For everyone Should I stay or should I go?

It’s around the seven-week mark of term when conversations start veering towards the holidays. ‘Got any plans?’ Immediately you’re positioned in one of two camps: the goers or the stayers. The former proudly and loudly answer with a destination, often accompanied with a reason, as if requested.
‘Bali, for a wedding.’
‘Byron, to go surfing.’
‘Ireland, for a Game of Thrones set tour.’
‘Ooh,’ others dutifully undulate in chorus, followed by the requisite, ‘lucky you!’
But the truth is, those who identify as stayers aren’t envious of their counterparts’ trips – not even a bit. I know this because, over the past holidays, I was one such stayer. After a taxing term, the mere idea of travelling exhausted me. The hassle of last- minute packing, cramped seats on no-frills flights that nevertheless cost a fortune in peak season, the hazards of food poisoning and/or encounters with White Walkers.
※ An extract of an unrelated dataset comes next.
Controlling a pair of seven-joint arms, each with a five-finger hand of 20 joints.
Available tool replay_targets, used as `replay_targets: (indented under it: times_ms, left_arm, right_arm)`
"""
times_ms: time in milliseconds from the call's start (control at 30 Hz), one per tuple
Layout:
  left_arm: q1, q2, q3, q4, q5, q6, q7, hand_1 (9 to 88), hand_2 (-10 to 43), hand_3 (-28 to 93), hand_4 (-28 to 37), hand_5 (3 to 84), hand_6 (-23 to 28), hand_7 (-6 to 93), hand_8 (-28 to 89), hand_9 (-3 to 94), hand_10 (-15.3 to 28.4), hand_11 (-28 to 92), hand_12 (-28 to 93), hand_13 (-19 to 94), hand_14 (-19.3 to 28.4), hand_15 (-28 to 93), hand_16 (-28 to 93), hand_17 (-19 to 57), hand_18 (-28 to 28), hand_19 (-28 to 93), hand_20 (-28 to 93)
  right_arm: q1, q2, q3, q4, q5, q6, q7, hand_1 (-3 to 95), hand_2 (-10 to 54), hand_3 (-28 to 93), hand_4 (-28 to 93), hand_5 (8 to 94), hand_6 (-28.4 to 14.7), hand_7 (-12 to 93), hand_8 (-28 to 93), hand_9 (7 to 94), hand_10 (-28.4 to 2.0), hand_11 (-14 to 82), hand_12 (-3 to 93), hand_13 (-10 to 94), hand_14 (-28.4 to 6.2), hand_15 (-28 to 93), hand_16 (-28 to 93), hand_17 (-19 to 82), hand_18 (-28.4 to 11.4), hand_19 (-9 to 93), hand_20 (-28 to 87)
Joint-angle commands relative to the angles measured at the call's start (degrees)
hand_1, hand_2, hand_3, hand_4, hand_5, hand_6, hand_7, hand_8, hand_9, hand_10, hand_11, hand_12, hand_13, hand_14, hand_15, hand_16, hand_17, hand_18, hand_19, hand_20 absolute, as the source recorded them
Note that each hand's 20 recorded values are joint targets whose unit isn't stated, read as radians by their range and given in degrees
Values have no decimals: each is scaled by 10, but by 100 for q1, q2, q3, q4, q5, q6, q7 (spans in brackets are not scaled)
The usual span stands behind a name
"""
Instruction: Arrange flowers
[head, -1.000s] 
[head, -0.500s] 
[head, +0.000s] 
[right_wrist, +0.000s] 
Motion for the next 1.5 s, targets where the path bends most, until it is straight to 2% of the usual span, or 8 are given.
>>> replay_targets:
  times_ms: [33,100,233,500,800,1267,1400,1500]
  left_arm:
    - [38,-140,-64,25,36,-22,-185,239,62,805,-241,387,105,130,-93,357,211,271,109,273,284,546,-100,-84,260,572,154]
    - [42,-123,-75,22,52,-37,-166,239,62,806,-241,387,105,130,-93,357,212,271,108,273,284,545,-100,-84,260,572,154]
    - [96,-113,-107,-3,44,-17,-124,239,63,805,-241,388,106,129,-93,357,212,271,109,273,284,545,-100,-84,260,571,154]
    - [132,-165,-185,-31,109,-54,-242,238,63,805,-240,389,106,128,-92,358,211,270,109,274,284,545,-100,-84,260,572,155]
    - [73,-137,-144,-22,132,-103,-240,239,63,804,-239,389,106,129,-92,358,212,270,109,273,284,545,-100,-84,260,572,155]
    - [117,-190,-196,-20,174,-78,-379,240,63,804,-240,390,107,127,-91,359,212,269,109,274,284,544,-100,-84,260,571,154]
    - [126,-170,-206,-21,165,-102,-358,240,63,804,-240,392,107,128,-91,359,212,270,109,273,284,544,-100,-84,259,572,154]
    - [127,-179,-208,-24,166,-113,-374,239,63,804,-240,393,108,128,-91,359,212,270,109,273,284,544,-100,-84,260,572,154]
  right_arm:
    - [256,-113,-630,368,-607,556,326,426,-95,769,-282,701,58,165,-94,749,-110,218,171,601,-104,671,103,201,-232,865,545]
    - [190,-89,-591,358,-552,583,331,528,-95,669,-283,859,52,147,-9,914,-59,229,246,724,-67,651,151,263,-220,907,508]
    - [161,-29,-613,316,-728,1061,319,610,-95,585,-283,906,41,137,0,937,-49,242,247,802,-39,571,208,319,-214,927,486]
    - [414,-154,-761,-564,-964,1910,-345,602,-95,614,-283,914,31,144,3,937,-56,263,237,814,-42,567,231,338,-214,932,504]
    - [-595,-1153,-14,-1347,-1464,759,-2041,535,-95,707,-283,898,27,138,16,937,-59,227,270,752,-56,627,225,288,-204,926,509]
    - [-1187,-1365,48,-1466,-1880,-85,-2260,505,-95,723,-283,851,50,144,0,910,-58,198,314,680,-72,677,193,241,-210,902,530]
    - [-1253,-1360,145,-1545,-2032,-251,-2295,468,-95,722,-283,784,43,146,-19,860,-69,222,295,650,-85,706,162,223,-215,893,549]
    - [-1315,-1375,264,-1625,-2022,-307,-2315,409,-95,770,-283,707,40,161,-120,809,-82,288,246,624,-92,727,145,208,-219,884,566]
I didn’t need to be an economics teacher to perform a quick cost-benefit analysis: I knew that going away would be more effort than it was worth. Which is why I smiled smugly on the last Friday of school as others madly sought currency, organised insurance and dashed off for vaccinations.
It was the prospect of doing nothing that had sustained me through the last few weeks of term. Empty, glorious nothing. If I wanted to do something, I reasoned, I may choose to read breezily in a hammock at home, or potter around the garden. If energised, I might take a stroll in a park, engaging in the Japanese shinrin-yoku practice of ‘forest bathing’. I imagined that time would slow right down, along with my pulse. For two weeks, I would be a master of Zen.
20 years of teaching can change a person. With every hour accounted for and every year partitioned into smaller portions of time, it’s easy to become fond of frameworks. Even my body clock is now synched with the school schedule.
But by day two, I’d remembered the inconvenient truth: I am not a natural stayer. For one, I have no hammock and, even if I did, I’d have trouble sinking into it. My sitting-still skills are more akin to a Labrador puppy’s than a Buddhist monk’s. And I’d become suddenly aware of all the things I’d been neglecting for 10 weeks. Medical appointments to make. DIY to attempt. A garden to rescue. A social life to resurrect.To-do lists proliferated like weeds, first as scrawled post-it-notes, then as spreadsheets on my laptop.
Rather than letting time wend its way through my holidays as an idyllic, free-flowing stream, I found myself plotting it, Tetris-like, into satisfying stacks of quantifiable units: hour upon hour; task after task. Non-teaching friends – who assumed I’d be swanning about the house in a sarong – emerged with requests for catch-ups and coffees. (Why must they always be running late? Then boast about not owning a watch?!)
I wasn’t always like this – I’m 80% sure of it. Hadn’t I once scoffed at clocks? Slept in till mid-morning? Drifted aimlessly through the days like I had all the time in the world? But 20 years of teaching can change a person. With every hour accounted for and every year partitioned into smaller portions of time, it’s easy to become fond of frameworks. Even my body clock is now synched with the school schedule.
I take pride in my time-keeping efficiency. I’ve come to learn, for example, that a lot can be achieved in two minutes: a cup of tea can be made, its bag left in to infuse on the walk to the next class; an email replied to on my smartphone; an essay marked – though, granted, only a bad one. (I don’t want to brag or anything but, on a good day, I can do all three at once.)
So, it’s not easy to simply switch this off during the holidays. It requires real effort to relax, mindfulness to be mindless. It takes me at least five days to step away from the spreadsheets. Another five to desist with the lists, replacing them with one instruction. Relax. If feeling audacious, I might even slip off my watch. Only then does time start feeling less like Tetris blocks and more like playdough: heavy, pliable and willing. Only then do I remember my motivation for being a stayer, and stress less about the time-wasting implications of nothing. That’s when I finally stop, look up, and marvel at the shape-shifting clouds, wishing there were more days like this.
Make no mistake, though: I’ll be a goer next holidays. It’ll be easier that way.